Because boycott is both a time-honored, nonviolent tool for change and protected as First Amendment free speech, activists are particularly worried about the order’s unintended implications. Shirley Fabre, a Haitian immigrant now living in the multi-faith Hudson Valley Community of Living Traditions, remained steadfast.
“To be in the United States and have somebody take away your free speech, when free speech is such a part of the American fabric is unbelievable,” Fabre told Mondoweiss.
“Regardless of what Americans feel about the Israeli-Palestinian situation,” Fabre added, “you don’t like somebody infringing on your rights, and especially a foreign government infringing on your rights.”

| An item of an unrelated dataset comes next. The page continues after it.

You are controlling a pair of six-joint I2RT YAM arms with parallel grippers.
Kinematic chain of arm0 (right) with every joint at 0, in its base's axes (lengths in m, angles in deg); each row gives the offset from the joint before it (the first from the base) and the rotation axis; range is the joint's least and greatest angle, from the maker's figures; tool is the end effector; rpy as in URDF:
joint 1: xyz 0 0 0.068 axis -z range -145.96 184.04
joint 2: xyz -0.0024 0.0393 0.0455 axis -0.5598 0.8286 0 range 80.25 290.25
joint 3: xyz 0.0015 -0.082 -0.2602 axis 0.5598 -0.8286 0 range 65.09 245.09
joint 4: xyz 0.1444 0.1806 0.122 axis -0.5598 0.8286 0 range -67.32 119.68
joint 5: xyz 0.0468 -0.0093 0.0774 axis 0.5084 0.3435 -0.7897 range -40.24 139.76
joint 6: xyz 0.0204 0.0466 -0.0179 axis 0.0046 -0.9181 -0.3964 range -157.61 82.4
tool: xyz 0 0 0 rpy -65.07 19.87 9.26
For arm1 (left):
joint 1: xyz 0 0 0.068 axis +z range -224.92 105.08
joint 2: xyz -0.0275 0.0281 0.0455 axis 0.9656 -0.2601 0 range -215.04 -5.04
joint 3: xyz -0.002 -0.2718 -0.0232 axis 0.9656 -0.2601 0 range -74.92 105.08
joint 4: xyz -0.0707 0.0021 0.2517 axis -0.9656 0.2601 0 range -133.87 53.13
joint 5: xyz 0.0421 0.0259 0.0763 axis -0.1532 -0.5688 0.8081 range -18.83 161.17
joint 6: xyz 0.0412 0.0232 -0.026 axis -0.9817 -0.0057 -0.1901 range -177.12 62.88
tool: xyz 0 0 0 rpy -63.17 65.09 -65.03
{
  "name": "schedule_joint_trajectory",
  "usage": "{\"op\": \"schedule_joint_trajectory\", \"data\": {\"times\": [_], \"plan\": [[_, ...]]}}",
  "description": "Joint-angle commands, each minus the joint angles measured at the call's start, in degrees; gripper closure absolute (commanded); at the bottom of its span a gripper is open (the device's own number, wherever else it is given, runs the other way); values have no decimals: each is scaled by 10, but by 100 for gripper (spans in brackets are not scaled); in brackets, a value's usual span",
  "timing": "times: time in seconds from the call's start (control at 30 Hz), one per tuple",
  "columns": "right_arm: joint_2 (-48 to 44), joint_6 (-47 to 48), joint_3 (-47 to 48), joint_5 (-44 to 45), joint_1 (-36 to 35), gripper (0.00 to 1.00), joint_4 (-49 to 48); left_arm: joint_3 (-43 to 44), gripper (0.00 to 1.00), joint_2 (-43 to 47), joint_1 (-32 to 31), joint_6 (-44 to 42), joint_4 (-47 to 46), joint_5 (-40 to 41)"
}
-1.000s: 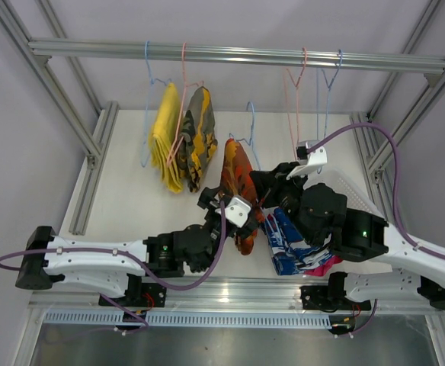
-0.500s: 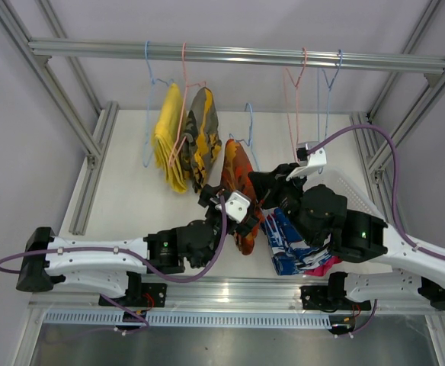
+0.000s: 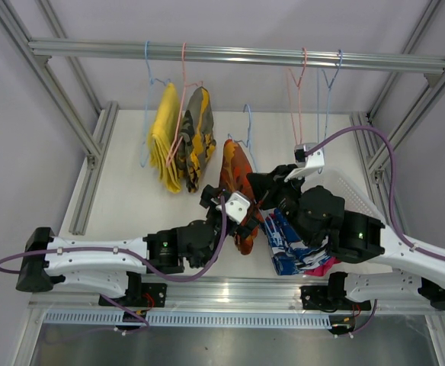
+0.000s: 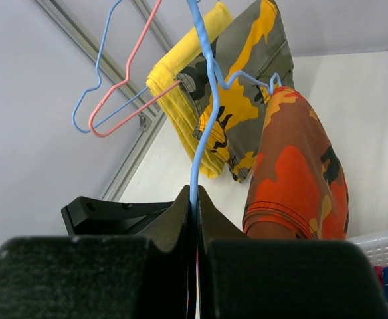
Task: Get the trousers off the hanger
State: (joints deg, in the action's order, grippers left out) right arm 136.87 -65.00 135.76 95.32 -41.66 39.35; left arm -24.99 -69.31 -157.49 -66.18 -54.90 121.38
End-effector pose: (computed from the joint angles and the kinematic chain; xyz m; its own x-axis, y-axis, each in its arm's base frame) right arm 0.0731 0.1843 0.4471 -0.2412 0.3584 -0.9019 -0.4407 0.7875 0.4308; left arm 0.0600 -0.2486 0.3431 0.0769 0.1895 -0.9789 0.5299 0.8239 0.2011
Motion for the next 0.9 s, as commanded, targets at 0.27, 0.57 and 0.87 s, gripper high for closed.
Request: {"op": "schedule_joint_trajectory", "data": {"times": [0.27, 0.57, 0.87], "plan": [[-49, -31, -4, -20, -6, 100, -84, 43, 0, -21, 27, 31, 28, 30], [-76, -52, -26, -35, -9, 100, -85, 49, 1, -37, 50, 40, 29, 51], [-75, -71, -47, -55, -34, 100, -112, 68, 1, -77, 87, 44, 29, 60]]}}
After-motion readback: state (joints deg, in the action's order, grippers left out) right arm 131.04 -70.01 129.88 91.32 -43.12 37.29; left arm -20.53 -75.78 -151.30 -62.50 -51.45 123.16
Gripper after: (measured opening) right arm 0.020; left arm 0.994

Rasoul Noviri, an Iranian immigrant also residing at the Community of Living Traditions, added that boycott is “the most powerful tool—better than guns, ammunition or arrows.”
Denied, Not Deterred
Following speeches, the 200 or so activists filed toward Cuomo’s office, attempting to deliver their petition calling on the Governor to rescind his order.
CODEPINK’s Ariel Gold relayed this message to the crowd, who echoed her words back:
“We have been denied entry to the governor’s office. The security guard says that we must deliver our petition of over 13,000 signatures to the receptionist’s desk at the other end,” Gold stated, answered by a chorus. “Governor Cuomo is not allowing us to give our petition personally.”
Wednesday’s protest represented the culmination of Albany-area activist Keren Carmeli’s frustrations, who said she was “blindsided” by Cuomo’s order which circumvented the standard legislation practice. “[We] have to let him know that we’re really disgusted with his decision to go about it in this way,” Carmeli told Mondoweiss.
“We’ve known about different bills that have been pending and we’ve been talking to our elected officials and we’ve been writing letters to the editor. We’ve been trying to do all the normal things that you do when you know of some kind of legislation that’s coming down the pike,” Carmeli added.
Cuomo’s executive order came after two failed attempts to pass anti-BDS legislation through the state legislature.